### Work request
The listing is to be duplicated in full, exactly as written.

### Given data
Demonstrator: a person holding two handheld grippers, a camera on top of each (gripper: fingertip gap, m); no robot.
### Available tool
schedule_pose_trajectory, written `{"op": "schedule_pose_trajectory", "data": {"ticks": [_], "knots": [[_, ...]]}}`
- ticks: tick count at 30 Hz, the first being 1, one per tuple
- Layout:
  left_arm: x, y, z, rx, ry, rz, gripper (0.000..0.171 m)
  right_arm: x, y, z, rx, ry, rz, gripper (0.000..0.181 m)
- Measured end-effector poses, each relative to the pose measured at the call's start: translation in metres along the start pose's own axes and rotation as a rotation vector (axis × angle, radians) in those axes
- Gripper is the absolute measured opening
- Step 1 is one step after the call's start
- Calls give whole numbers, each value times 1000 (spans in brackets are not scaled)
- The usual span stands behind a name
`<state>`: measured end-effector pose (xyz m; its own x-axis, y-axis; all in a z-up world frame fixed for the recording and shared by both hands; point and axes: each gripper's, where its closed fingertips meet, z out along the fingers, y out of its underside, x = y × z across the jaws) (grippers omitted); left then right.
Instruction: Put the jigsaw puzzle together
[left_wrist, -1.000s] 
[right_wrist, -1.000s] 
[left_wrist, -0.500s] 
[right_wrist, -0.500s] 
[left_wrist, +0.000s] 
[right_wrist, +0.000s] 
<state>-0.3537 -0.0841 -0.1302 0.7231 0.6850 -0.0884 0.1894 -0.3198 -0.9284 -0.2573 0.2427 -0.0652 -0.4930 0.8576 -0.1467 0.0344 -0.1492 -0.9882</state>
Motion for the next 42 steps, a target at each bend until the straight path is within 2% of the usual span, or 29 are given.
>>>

### Exercise response
Demonstrator: a person holding two handheld grippers, a camera on top of each (gripper: fingertip gap, m); no robot.
### Available tool
schedule_pose_trajectory, written `{"op": "schedule_pose_trajectory", "data": {"ticks": [_], "knots": [[_, ...]]}}`
- ticks: tick count at 30 Hz, the first being 1, one per tuple
- Layout:
  left_arm: x, y, z, rx, ry, rz, gripper (0.000..0.171 m)
  right_arm: x, y, z, rx, ry, rz, gripper (0.000..0.181 m)
- Measured end-effector poses, each relative to the pose measured at the call's start: translation in metres along the start pose's own axes and rotation as a rotation vector (axis × angle, radians) in those axes
- Gripper is the absolute measured opening
- Step 1 is one step after the call's start
- Calls give whole numbers, each value times 1000 (spans in brackets are not scaled)
- The usual span stands behind a name
`<state>`: measured end-effector pose (xyz m; its own x-axis, y-axis; all in a z-up world frame fixed for the recording and shared by both hands; point and axes: each gripper's, where its closed fingertips meet, z out along the fingers, y out of its underside, x = y × z across the jaws) (grippers omitted); left then right.
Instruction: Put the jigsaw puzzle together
[left_wrist, -1.000s] 
[right_wrist, -1.000s] 
[left_wrist, -0.500s] 
[right_wrist, -0.500s] 
[left_wrist, +0.000s] 
[right_wrist, +0.000s] 
<state>-0.3537 -0.0841 -0.1302 0.7231 0.6850 -0.0884 0.1894 -0.3198 -0.9284 -0.2573 0.2427 -0.0652 -0.4930 0.8576 -0.1467 0.0344 -0.1492 -0.9882</state>
Motion for the next 42 steps, a target at each bend until the straight path is within 2% of the usual span, or 29 are given.
>>>

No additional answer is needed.